Guide

Vision Transformers (ViT) explained

Your warehouse team photographs every inbound pallet for damage detection. A ResNet-50 fine-tuned on 4,000 labeled images hits 91% accuracy, but misses hairline cracks that span half the frame — the model's early conv layers never see the full context at once. Vision Transformers (ViT, Dosovitskiy et al., 2020) treat an image as a sequence of patch tokens and run a standard transformer encoder over them. Every patch attends to every other patch from layer one, giving global receptive field without deep stacking. ViT underperforms CNNs on small datasets trained from scratch, but matches or beats them when pretrained on large image corpora and fine-tuned downstream. This guide covers ViT architecture, CNN inductive-bias trade-offs, pretraining and fine-tuning recipes, Swin and hybrid variants, a Harbor Supply packaging-defect worked example, an architecture decision table, common pitfalls, and a practitioner checklist alongside our computer vision overview and object detection guide.

What a Vision Transformer is

A ViT is a transformer encoder applied to images. Instead of word tokens, the input is a grid of patch embeddings: the image is split into fixed-size squares (commonly 16×16 pixels), each flattened and linearly projected to a d-dimensional vector. A learnable class token ([CLS]) is prepended — analogous to BERT — and positional encodings are added so the model knows where each patch came from. Stacked multi-head self-attention and feed-forward blocks (identical in spirit to NLP transformers) process the sequence; the final [CLS] representation feeds a classification head.

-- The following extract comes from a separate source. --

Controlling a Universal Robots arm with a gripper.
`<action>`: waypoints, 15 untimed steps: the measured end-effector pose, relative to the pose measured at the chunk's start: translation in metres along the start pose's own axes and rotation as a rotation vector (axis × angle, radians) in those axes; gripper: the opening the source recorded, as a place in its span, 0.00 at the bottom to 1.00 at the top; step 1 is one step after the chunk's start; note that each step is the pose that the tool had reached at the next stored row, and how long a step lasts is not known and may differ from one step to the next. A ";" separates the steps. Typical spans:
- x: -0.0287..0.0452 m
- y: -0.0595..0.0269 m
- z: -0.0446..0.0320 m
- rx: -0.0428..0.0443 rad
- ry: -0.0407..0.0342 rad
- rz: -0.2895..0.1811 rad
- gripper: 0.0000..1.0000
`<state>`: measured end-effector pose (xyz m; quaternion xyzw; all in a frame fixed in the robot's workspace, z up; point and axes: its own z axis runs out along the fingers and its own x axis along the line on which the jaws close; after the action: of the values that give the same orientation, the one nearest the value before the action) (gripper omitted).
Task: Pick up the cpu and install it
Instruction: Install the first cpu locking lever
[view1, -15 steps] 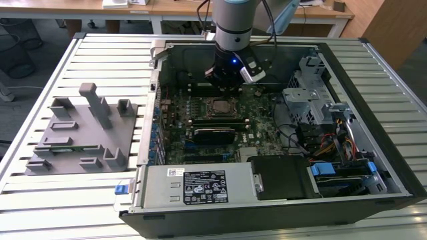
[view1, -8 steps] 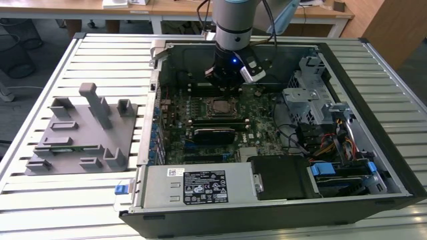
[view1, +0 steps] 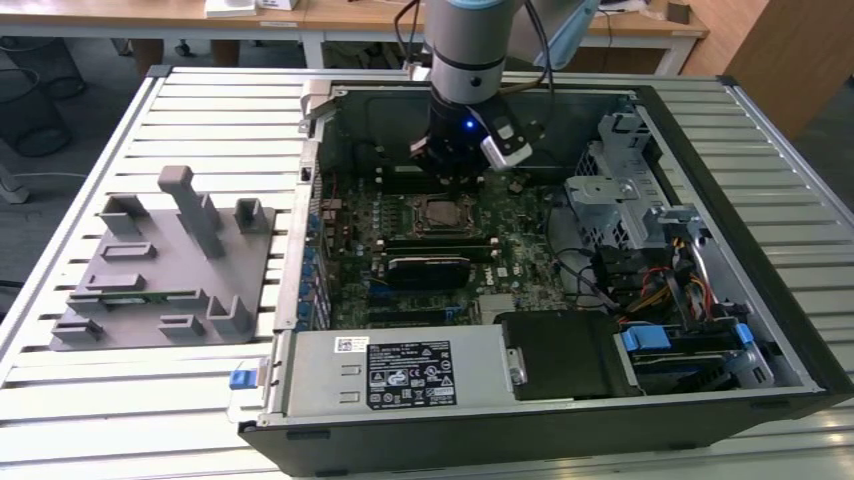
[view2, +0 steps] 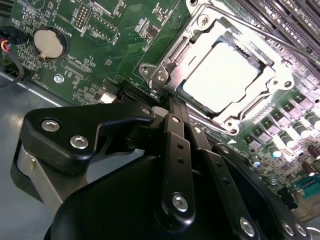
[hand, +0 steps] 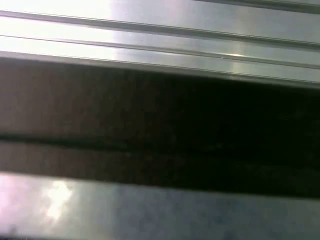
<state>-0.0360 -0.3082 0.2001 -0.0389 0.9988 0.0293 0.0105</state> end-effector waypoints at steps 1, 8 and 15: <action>0.0000 -0.0002 0.0004 0.0010 0.0004 0.000 0.11; -0.0002 -0.0013 0.0030 0.0117 0.0047 0.000 0.11; -0.0005 -0.0010 -0.0010 0.0128 0.0062 0.000 0.11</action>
<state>-0.0354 -0.3092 0.2011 -0.0389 0.9990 0.0228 0.0076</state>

ViT is not a drop-in replacement for every vision task. It excels at image-level classification and as a backbone for detection and segmentation when adapted (e.g. DETR, Mask2Former). It is less mature for tiny embedded devices without quantization, and naive ViT ignores local structure that convolutions exploit for free — which matters when data is scarce.

Patch size sets the token budget

A 224×224 image with 16×16 patches yields (224/16)² = 196 patch tokens plus one CLS — 197 tokens per image. Halving patch size to 8×8 quadruples the token count to 784, which squares attention cost. Production teams usually keep patches at 14 or 16 for classification and reserve finer patches for high-resolution fine-tuning or hybrid models.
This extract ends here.